Not that Jewel is aggressively ambitious. If her feet were more firmly planted on the ground, she'd take root. "The covers of Rolling Stone and Time, and the album hitting the six million mark - these things don't really mean too much," she insists, with a happy dismissiveness. "It's like being head cheerleader or something. What's great is that such a simple album (Pieces Of You, her second) could do well in the world, because it's really uncommercial. Alanis Morrissette's album is really slick, and it had a lot to do with the producer, which is alright, but I can only assume that people went for mine because of the rawness."

Pieces of You only took off after the former waitress undertook relentless touring.

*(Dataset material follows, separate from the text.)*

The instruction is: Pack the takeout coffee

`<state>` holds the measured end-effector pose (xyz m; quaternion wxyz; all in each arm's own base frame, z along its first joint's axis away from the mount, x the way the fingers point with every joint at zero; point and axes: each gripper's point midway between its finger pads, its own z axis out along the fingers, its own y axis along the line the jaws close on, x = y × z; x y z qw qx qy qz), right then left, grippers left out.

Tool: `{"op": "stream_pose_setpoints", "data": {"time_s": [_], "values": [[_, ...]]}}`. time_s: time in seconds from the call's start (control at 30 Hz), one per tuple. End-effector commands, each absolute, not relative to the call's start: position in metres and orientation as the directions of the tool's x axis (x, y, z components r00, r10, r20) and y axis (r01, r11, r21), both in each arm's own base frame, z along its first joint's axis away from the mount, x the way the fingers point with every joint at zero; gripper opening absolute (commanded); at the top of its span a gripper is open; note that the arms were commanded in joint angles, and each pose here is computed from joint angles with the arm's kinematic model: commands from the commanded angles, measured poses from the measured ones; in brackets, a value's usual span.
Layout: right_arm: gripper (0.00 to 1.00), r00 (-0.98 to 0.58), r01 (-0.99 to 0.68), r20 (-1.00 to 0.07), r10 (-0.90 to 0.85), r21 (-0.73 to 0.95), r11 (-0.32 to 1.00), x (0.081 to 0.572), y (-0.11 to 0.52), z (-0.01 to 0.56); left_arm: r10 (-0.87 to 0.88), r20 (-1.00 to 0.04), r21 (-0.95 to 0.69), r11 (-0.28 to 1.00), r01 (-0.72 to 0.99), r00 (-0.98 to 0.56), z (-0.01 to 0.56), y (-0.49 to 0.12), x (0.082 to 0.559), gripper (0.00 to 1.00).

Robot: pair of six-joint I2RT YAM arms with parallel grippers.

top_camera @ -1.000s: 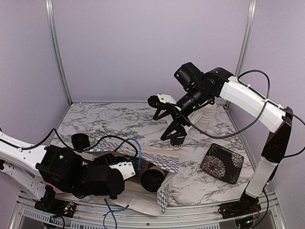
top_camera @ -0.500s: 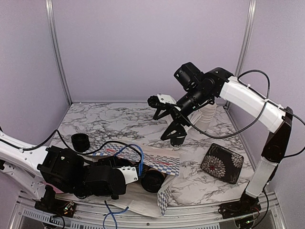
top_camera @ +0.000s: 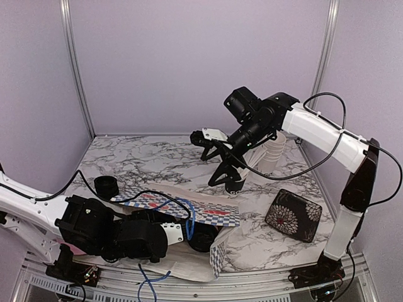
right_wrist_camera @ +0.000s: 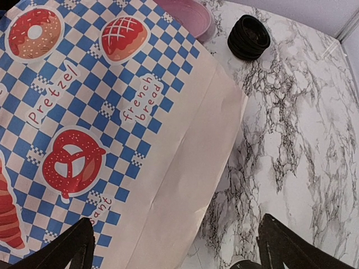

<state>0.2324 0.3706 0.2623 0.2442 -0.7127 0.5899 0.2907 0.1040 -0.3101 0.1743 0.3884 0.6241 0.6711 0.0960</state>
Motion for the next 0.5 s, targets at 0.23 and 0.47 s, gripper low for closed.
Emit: {"op": "stream_pose_setpoints", "data": {"time_s": [0.23,0.47], "values": [[0.99,0.147,-0.984,-0.717,-0.681,-0.038,-0.172,0.238,0.375,0.275,0.926,-0.367,0.629,0.181,0.756,0.084,0.160,-0.313,0.117,0.43],[0.99,0.140,-0.984,-0.716,-0.684,-0.026,-0.174,0.237,0.375,0.272,0.934,-0.348,0.644,0.181,0.744,0.074,0.156,-0.310,0.125,0.43]]}}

As well as the directness of her approach, it has been the lyrics of her songs that have brought fans in droves; songs like the raging "Daddy".

"Everybody wants to bash their dad's face in sometime," she explains. "It's also saying kids become what their parents tell them they are. I'm in a reality that I never thought I'd be in, where people say things like `What am I wearing?' It is fun, but I don't pretend I think this is normal."

Jewel's level-headedness means she doesn't need advice from older stars, and she probably wouldn't take it anyway. "The only advice I've taken has been from Bob Dylan and Neil Young. I supported Neil Young at Madison Square Garden. I was nervous going on facing people with an acoustic guitar, and thought it was suicide.

Neil said to me (drawls), `This is just another hash house on the road to respect - show no respect.' The sort of words that have made this Jewel a tough diamond indeed.